The DVD "Everybody Loves Raymond: The Complete First Season" is full of bonus features including the pilot and every episode of the first season, Ray Romano tells The Early Show co-anchor Harry Smith. "There is behind-the-scenes how it came about and then the commentary from me and Phil Rosenthal, the creator."

Romano says it is still hard for him to believe the show has such a strong following.

"I still think we're on thin ice," he says with a smile. Reflecting on the show's beginning, he adds, "I had just come from getting fired from a sitcom. I was cast in 'News Radio' and the second day of rehearsal, I got fired. So I wasn't counting on anything. And I was coming from stand-up comedy, and here I am trying to act. I am trying to play basically myself." That's something, he says tongue-in-cheek, that was not easy to do. "I don't know who I am!"

The show did not have a smooth start, he points out. The No. 1 hit back then was "Seinfeld," set in New York on the Upper West Site.

"The ratings weren't good the first year," Romano says. "We were on Friday nights. But I will say there was about the fifth or sixth episode where I let myself think that there is something here. There is a chemistry that might be here and I kind of see it. I didn't get too confident, but I saw that there was a potential."

Romano offers details about how the casting of Patricia Heaton for the role as Ray's wife came to be in a book he co-wrote with Rosenthal: "Everybody Loves Raymond: Our Family Album."

"They tried to make it less ethnic," Romano says, pointing out the fact that he is Italian but looks Jewish was not what Leslie Moonves, the head of CBS, and the executives of the show had in mind. "And they wanted this woman to play my wife who looked very midwestern or whatever and it didn't feel right. They wanted to take it out of New York also. I said, 'Where am I from?' So we gave them Long Island. We were going to have it in Queens, and they wanted out of the city, so we compromised."

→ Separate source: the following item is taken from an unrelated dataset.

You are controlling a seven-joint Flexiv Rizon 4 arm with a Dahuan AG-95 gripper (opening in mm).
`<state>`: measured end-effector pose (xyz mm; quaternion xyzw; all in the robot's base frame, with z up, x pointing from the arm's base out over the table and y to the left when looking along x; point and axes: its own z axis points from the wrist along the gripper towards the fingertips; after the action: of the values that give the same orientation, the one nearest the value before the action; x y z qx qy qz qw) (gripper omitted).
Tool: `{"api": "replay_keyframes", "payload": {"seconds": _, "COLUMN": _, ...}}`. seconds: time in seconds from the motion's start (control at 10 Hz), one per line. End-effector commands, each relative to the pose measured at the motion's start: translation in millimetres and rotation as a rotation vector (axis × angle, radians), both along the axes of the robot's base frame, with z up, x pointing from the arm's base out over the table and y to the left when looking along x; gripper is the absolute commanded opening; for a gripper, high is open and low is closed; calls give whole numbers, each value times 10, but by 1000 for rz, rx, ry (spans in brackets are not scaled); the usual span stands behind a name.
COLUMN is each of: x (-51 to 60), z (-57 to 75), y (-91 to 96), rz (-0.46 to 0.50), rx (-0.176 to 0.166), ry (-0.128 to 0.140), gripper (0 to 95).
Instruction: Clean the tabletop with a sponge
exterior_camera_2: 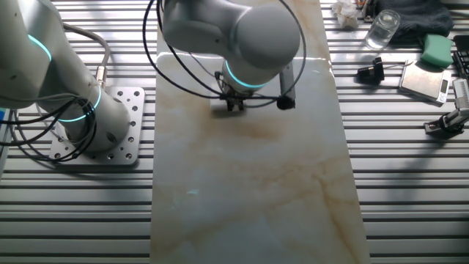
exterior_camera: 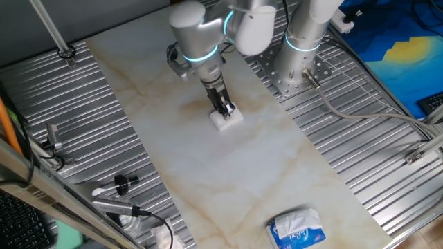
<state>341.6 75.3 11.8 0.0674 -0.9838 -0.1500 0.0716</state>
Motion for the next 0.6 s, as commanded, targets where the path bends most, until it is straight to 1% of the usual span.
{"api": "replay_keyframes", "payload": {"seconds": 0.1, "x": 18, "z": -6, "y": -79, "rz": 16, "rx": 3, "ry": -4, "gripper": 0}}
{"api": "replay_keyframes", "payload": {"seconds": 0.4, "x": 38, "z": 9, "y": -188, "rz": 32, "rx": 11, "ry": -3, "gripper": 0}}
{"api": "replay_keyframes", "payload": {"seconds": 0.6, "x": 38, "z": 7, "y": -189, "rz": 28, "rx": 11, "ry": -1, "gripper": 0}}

Romano gives credit to Rosenthal for "sticking to his guns" and stresses again that, starting out, he was in no position to make any demands.

Now at the end of this final season, he is saying goodbye to the 20 million viewers who watch it every day and there is much anticipation about it.

"It's exciting," Romano says. "It's weird because it hasn't quite sunk in yet. You just get right back in, running. We started working on the last season two months ago. I think as we count it down and get closer, it's going to hit. But it's going to be a lot of emotion. It's going to be excitement. There is going to be a big void left. I mean, it's all been dedicated to this show."

Some Facts About Ray Romano

  • Ray Romano was born on Dec. 21, 1957 in Queens, N.Y.
  • David Letterman offered Romano a development deal with his production company, Worldwide Pants – leading to the CBS hit, "Everybody Loves Raymond."
  • Romano made his big screen debut as the voice of "Manny," the wooly mammoth in the Twentieth Century Fox hit movie "Ice Age."
  • For his role in "Everybody Loves Raymond," Romano won the 2002 Emmy Award as Outstanding Lead Actor in a Comedy Series. He was nominated in the same category in 1999, 2000, 2001 and 2003
  • Romano's next 2004 movie, "Eulogy" will be with Zooey Deschanel, Debra Winger, Kelly Preston, Piper Laurie, Hank Azaria and Rip Torn.
  • Romano's comedy album "Live at Carnegie Hall," was nominated for Best Spoken Comedy Album at the 44th Annual Grammy Awards (2002).
  • Romano is the author of The New York Times best-selling book based on his comedy, "Everything and a Kite."